To do
What is needed here is an exact repetition of the records below, beginning at the line that has "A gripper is" and stopping after the line that has "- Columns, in".

Entries shown
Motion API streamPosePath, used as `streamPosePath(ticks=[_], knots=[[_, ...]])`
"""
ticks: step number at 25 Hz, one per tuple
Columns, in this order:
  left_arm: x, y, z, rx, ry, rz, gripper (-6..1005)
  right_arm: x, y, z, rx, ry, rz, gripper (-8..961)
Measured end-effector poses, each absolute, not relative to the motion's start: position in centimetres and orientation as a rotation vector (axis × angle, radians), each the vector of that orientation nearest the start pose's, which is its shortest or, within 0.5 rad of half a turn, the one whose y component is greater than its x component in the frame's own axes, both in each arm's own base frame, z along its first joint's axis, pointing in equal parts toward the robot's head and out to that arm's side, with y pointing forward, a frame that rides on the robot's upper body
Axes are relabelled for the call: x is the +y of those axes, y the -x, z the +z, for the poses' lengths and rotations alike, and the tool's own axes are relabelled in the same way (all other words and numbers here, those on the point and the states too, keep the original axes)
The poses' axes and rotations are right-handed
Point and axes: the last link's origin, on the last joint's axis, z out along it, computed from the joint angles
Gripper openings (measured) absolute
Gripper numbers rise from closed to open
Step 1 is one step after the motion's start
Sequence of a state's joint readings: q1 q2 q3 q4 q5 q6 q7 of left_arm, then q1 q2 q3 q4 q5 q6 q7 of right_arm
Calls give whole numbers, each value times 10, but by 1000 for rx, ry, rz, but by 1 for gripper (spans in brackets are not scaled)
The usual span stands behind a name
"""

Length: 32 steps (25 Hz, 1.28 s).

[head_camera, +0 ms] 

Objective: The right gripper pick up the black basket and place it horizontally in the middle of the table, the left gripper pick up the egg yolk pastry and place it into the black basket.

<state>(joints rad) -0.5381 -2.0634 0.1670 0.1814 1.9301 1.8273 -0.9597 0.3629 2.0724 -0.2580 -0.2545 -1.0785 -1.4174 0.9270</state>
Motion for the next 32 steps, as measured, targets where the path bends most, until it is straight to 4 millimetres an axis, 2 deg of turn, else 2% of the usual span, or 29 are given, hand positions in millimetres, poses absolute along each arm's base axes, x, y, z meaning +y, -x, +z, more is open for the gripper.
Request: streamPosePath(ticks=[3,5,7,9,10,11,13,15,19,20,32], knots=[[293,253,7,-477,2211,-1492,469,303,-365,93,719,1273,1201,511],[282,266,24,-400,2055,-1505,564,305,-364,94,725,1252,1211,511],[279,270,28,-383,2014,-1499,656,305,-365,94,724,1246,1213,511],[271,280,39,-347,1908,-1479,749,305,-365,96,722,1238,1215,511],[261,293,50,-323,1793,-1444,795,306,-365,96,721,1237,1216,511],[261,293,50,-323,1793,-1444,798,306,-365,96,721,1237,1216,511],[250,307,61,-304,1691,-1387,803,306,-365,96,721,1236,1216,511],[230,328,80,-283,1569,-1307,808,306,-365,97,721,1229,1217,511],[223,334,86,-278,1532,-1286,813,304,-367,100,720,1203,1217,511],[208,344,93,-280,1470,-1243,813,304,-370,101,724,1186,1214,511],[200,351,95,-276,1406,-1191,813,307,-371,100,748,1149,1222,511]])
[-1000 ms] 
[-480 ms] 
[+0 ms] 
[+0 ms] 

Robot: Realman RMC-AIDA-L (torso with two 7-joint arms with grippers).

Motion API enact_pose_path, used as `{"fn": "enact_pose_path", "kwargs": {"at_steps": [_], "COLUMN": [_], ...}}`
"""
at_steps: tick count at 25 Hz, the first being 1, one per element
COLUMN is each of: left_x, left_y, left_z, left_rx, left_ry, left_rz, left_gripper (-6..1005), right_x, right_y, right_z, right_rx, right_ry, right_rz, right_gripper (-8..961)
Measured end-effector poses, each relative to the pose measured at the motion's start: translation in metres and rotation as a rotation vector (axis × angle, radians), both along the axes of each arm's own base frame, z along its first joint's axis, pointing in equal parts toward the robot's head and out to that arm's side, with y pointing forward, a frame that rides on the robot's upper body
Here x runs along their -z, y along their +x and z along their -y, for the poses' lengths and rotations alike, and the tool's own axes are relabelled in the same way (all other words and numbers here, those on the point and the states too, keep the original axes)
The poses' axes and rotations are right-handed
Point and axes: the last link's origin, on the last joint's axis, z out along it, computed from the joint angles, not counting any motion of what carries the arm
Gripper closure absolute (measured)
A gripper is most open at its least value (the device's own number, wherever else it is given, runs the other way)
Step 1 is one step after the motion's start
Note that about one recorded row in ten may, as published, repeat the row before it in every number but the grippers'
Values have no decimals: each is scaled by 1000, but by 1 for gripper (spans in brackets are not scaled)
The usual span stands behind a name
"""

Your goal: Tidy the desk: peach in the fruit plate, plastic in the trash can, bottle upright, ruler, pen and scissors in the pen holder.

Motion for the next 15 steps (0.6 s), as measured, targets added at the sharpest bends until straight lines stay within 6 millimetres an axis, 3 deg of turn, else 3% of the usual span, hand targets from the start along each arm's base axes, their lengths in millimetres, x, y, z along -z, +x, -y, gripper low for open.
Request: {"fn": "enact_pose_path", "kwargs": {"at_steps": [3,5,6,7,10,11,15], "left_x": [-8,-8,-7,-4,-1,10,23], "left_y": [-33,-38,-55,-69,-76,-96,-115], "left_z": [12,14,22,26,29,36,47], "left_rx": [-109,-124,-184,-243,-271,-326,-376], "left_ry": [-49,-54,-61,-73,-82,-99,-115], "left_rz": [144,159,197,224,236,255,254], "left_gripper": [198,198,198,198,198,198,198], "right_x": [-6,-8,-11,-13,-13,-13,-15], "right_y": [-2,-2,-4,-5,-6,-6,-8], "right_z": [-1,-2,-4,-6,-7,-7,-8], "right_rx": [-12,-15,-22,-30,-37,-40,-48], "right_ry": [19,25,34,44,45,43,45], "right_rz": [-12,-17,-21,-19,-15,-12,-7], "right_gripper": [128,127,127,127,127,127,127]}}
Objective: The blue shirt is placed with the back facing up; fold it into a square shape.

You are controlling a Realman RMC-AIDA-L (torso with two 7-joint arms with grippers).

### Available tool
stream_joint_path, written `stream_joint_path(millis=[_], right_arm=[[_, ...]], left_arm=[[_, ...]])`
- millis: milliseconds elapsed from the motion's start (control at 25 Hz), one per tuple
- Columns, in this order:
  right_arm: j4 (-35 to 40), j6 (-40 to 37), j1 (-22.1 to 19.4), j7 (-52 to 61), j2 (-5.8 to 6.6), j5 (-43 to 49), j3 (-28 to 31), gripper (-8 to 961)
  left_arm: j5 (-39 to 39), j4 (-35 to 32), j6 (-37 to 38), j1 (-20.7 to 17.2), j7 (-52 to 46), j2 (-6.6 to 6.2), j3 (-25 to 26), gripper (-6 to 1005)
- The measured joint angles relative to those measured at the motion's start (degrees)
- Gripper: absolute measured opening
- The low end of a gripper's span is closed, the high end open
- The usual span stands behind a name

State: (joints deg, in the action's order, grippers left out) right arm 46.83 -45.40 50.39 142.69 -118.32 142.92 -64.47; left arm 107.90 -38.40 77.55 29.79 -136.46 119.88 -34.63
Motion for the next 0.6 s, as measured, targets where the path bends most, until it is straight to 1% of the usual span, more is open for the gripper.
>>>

Answer to this problem
A gripper is most open at its least value (the device's own number, wherever else it is given, runs the other way)
Step 1 is one step after the motion's start
Note that about one recorded row in ten may, as published, repeat the row before it in every number but the grippers'
Values have no decimals: each is scaled by 1000, but by 1 for gripper (spans in brackets are not scaled)
The usual span stands behind a name
"""

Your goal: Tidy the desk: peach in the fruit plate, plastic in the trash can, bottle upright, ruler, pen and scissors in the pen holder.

Motion for the next 15 steps (0.6 s), as measured, targets added at the sharpest bends until straight lines stay within 6 millimetres an axis, 3 deg of turn, else 3% of the usual span, hand targets from the start along each arm's base axes, their lengths in millimetres, x, y, z along -z, +x, -y, gripper low for open.
Request: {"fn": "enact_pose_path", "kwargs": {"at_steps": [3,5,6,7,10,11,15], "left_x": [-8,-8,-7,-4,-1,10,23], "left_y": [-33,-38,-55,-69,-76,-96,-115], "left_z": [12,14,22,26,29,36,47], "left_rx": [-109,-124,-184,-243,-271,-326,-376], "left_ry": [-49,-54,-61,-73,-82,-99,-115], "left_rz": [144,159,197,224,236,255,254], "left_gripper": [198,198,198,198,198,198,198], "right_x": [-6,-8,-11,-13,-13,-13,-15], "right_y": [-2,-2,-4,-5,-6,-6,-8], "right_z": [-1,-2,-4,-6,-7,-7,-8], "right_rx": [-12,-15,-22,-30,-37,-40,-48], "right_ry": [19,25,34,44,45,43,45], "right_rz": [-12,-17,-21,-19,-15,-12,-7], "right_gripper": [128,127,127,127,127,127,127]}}
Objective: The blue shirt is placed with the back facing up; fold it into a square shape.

You are controlling a Realman RMC-AIDA-L (torso with two 7-joint arms with grippers).

### Available tool
stream_joint_path, written `stream_joint_path(millis=[_], right_arm=[[_, ...]], left_arm=[[_, ...]])`
- millis: milliseconds elapsed from the motion's start (control at 25 Hz), one per tuple
- Columns, in this order:

What has been written completes the answer.